You can incorporate research into your career and still practice clinically. Very few psychiatrists in my experience are "all research all the time".
 
Does anyone think this blog holds any water?

http://thelastpsychiatrist.com/2006/10/shortage_of_psychiatrists.html

I thought that psychiatry was a little more protected from the midlevel provider crunch than other specialties. Anyone dare to speculate if midlevel providers are going to bring down the current attractive psychiatrist salary?

The threat towards child psychiatrists by midlevel practitioners varies by region - here in Northern New England, most agencies and even inpatient units prefer to hire midlevels and then some part-time signature machine, i.e. child psychiatrist, to sign off on everything as the supervising psychiatrist of record. The quality of care compared with the average child psychiatrist in some of these outfits is outrageously bad and I'm still quite shocked by the lack of diagnostic rigorousness or acumen.
This has been entirely created by the child psychiatrists who are willing to sign off on these practices and don't stand up to the agency and say they want to have direct supervision and set parameters for care quality. We only have ourselves to blame for failing to take a stand on quality and supervision. I understand that there's a lack of child psychiatrists to cover rural regions of the area, but this has become the standard of care in the urban areas with plenty of available child psychiatrists, because midlevels are cheaper. Frankly, I'm not optimistic about the future job opportunities for child psychiatrists in our state, despite the appalling level of unmet need for child and adolescent mental health care.
 
The threat towards child psychiatrists by midlevel practitioners varies by region - here in Northern New England, most agencies and even inpatient units prefer to hire midlevels and then some part-time signature machine, i.e. child psychiatrist, to sign off on everything as the supervising psychiatrist of record. The quality of care compared with the average child psychiatrist in some of these outfits is outrageously bad and I'm still quite shocked by the lack of diagnostic rigorousness or acumen.
This has been entirely created by the child psychiatrists who are willing to sign off on these practices and don't stand up to the agency and say they want to have direct supervision and set parameters for care quality. We only have ourselves to blame for failing to take a stand on quality and supervision.

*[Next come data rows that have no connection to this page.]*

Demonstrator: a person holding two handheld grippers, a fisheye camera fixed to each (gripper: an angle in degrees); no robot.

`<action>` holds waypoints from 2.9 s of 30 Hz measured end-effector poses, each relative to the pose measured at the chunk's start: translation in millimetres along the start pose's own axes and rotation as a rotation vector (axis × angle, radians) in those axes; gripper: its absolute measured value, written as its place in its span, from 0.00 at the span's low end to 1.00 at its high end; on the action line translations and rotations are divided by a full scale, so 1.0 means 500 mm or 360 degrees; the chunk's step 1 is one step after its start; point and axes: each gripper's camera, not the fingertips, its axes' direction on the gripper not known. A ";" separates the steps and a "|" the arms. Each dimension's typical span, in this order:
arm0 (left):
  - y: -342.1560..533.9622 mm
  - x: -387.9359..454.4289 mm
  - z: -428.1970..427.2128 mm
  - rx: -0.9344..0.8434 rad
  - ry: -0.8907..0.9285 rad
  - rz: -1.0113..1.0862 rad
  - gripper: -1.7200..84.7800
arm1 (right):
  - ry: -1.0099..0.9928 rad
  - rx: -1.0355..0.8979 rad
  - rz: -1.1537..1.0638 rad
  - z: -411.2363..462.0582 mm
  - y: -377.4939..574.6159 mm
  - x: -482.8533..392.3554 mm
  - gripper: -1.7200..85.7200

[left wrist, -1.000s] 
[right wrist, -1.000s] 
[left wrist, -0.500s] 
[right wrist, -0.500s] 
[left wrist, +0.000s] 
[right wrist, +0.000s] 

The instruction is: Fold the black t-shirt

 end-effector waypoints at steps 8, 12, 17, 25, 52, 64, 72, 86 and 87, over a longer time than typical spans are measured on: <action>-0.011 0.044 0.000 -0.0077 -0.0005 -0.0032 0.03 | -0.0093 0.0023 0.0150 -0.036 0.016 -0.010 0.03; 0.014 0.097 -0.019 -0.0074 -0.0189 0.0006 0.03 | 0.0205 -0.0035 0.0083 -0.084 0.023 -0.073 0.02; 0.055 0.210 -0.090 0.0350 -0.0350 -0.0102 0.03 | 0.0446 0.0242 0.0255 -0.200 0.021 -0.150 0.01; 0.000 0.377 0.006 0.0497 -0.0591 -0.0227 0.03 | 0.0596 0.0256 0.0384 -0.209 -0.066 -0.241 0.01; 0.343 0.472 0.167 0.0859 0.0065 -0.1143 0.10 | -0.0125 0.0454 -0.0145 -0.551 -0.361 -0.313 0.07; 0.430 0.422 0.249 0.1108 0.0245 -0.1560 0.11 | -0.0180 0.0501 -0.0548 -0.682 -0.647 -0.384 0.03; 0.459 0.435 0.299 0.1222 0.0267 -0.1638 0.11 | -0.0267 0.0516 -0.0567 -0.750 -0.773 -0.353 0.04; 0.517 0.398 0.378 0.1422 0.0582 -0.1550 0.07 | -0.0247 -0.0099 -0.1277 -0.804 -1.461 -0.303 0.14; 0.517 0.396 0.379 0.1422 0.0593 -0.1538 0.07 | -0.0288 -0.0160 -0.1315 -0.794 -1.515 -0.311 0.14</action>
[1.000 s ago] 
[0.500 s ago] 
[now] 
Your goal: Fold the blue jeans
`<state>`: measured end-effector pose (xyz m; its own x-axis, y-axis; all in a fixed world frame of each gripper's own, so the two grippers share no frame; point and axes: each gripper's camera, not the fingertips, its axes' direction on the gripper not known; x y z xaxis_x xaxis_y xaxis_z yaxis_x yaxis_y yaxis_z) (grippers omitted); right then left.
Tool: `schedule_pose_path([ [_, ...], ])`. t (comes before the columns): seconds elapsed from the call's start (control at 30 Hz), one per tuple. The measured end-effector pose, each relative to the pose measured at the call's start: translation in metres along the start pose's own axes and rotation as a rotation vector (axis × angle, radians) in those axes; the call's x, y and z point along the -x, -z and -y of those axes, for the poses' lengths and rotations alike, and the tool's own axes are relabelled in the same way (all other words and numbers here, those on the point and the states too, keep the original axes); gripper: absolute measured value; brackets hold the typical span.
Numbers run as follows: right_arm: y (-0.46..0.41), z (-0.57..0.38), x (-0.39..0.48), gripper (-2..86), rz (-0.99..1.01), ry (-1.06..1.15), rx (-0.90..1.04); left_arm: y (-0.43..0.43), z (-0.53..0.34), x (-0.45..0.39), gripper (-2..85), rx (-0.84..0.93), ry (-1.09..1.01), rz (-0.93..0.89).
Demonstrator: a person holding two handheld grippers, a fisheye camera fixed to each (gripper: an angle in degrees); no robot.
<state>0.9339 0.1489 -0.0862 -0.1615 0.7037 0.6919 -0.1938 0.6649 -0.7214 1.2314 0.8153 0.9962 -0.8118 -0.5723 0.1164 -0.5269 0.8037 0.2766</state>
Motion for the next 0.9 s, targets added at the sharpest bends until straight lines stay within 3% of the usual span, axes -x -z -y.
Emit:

I understand that there's a lack of child psychiatrists to cover rural regions of the area, but this has become the standard of care in the urban areas with plenty of available child psychiatrists, because midlevels are cheaper. Frankly, I'm not optimistic about the future job opportunities for child psychiatrists in our state, despite the appalling level of unmet need for child and adolescent mental health care.

This is not a good trend, and it seems to be echoing throughout medicine. I have read that midlevel's malpractice rates are starting to shoot through the roof because of these problems, so hopefully people might realize that lower cost does not equal better in the long run.